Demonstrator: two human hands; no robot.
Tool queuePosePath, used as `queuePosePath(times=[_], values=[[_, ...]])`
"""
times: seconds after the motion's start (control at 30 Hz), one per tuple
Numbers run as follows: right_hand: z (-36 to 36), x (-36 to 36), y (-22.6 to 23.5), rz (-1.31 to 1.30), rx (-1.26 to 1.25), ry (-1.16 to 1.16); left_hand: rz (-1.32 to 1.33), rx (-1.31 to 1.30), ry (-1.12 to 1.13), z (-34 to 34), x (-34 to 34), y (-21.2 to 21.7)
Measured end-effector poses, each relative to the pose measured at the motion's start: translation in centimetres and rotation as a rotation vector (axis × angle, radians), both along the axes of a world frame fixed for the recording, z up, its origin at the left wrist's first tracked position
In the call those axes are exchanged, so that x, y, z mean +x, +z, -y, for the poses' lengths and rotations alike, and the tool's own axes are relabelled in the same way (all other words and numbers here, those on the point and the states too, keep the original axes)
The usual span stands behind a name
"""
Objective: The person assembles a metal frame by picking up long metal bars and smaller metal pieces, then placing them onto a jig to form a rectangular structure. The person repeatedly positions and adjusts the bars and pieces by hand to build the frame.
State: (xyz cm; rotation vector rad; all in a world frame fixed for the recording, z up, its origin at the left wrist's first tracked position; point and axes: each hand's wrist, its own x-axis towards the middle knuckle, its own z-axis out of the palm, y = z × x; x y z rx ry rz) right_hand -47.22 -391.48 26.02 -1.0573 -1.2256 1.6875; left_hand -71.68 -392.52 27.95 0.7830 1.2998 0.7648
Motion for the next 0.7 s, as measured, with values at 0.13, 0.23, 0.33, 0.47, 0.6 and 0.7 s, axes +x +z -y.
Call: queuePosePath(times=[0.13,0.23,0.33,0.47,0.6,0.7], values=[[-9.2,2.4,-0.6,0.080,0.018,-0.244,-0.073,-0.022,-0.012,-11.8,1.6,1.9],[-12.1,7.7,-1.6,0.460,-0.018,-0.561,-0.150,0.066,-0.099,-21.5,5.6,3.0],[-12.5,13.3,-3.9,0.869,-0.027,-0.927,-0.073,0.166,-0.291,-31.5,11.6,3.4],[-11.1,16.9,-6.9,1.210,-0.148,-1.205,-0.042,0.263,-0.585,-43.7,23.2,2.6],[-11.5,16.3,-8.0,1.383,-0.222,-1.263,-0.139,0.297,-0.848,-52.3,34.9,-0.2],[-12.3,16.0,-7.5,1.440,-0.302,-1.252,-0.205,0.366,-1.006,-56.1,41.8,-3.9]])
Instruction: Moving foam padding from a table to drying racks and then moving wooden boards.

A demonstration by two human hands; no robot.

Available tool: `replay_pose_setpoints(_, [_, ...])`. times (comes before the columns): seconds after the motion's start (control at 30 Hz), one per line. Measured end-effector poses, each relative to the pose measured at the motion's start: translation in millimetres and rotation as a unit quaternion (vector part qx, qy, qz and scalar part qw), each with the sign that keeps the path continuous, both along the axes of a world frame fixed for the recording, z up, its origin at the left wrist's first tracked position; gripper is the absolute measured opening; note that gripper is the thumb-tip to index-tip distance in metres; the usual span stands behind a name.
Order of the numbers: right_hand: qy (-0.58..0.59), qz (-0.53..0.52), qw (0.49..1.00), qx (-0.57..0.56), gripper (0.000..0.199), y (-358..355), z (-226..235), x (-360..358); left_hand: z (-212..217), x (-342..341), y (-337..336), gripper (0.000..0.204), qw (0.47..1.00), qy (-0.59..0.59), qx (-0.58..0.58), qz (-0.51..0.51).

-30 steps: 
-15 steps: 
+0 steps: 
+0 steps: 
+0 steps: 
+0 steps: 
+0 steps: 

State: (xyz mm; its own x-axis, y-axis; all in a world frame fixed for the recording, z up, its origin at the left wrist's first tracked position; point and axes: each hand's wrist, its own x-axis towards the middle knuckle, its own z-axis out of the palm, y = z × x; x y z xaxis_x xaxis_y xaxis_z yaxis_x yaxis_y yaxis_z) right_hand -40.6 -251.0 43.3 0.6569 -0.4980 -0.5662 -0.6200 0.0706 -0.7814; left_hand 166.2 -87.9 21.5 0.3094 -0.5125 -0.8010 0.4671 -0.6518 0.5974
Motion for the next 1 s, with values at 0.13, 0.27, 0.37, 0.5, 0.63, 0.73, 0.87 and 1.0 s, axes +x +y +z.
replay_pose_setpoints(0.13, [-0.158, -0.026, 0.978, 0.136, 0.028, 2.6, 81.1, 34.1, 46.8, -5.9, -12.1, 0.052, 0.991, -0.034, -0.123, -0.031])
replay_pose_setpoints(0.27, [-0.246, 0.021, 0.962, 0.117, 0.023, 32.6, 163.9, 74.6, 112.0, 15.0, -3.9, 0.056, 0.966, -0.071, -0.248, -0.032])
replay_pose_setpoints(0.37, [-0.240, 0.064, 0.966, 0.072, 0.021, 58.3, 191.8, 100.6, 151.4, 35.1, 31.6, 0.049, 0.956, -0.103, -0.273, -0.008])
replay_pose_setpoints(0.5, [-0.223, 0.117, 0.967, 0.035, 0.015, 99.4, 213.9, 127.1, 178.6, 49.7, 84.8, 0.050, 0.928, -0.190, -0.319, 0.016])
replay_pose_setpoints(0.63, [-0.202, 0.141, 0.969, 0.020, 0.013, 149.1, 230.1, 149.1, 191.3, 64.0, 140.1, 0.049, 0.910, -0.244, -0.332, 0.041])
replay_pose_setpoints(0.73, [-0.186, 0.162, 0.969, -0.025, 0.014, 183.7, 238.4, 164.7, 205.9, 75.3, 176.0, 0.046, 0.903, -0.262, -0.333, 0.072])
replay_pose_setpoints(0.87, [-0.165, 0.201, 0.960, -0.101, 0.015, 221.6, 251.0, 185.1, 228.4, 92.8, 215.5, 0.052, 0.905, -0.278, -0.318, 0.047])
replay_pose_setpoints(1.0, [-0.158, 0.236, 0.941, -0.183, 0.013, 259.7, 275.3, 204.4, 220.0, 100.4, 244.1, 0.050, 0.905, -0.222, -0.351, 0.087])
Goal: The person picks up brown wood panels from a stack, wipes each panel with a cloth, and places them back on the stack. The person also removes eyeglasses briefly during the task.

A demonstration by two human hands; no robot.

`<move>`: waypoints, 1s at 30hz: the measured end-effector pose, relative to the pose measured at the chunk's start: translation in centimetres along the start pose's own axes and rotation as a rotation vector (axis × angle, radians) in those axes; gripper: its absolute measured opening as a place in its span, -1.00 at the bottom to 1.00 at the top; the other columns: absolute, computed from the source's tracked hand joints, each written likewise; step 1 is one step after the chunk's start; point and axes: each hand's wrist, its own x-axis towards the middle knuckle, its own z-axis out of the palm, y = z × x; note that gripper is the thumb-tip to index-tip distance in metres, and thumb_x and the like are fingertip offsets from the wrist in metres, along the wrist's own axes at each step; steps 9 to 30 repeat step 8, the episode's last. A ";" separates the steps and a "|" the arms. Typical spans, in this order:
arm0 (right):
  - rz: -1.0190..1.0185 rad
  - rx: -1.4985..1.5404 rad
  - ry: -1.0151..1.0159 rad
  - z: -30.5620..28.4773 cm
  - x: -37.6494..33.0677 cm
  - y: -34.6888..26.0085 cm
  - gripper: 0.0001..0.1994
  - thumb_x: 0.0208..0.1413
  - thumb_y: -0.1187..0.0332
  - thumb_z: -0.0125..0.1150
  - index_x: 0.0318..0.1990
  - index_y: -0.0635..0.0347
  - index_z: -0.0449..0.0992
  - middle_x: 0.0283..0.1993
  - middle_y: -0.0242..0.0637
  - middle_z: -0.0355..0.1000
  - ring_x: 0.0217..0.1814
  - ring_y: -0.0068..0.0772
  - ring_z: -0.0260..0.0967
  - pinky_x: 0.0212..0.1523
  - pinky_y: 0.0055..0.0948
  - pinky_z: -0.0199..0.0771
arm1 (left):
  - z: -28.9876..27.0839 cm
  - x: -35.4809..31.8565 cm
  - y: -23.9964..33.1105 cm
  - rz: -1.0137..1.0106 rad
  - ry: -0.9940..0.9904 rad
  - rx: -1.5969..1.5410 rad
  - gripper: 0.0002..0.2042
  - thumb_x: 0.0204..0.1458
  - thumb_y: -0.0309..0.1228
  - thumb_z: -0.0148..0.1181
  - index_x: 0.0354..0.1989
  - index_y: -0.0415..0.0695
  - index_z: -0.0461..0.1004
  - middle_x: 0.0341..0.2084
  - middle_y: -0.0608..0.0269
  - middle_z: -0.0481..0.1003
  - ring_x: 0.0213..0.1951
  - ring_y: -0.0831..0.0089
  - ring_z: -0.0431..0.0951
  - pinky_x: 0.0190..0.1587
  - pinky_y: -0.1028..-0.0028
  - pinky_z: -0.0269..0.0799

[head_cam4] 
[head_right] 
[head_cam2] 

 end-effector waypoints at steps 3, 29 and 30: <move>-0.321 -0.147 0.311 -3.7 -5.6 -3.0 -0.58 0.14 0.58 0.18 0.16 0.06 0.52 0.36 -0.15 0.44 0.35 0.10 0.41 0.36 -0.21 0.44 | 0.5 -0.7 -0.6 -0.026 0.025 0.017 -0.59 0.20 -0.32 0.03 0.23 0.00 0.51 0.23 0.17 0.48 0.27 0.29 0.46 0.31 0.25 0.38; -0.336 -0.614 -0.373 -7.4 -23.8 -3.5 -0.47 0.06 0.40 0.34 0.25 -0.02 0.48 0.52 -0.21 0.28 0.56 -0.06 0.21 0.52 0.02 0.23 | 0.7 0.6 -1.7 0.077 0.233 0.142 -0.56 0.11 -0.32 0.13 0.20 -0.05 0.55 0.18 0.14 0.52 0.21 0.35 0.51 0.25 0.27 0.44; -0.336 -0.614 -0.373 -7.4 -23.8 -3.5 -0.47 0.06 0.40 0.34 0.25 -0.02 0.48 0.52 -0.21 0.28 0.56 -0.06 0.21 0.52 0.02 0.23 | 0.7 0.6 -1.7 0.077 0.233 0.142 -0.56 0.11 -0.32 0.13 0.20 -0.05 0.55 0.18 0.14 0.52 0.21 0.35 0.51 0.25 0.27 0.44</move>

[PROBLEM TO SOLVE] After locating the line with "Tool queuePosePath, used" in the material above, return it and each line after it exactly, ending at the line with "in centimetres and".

[ANSWER FOR THIS EXERCISE]
Tool queuePosePath, used as `queuePosePath(times=[_], values=[[_, ...]])`
"""
times: seconds after the motion's start (control at 30 Hz), one per tuple
Numbers run as follows: right_hand: z (-36 to 36), x (-36 to 36), y (-22.6 to 23.5), rz (-1.31 to 1.30), rx (-1.26 to 1.25), ry (-1.16 to 1.16); left_hand: rz (-1.32 to 1.33), rx (-1.31 to 1.30), ry (-1.12 to 1.13), z (-34 to 34), x (-34 to 34), y (-21.2 to 21.7)
Measured end-effector poses, each relative to the pose measured at the motion's start: translation in centimetres and rotation as a rotation vector (axis × angle, radians), both along the axes of a world frame fixed for the recording, z up, its origin at the left wrist's first tracked position

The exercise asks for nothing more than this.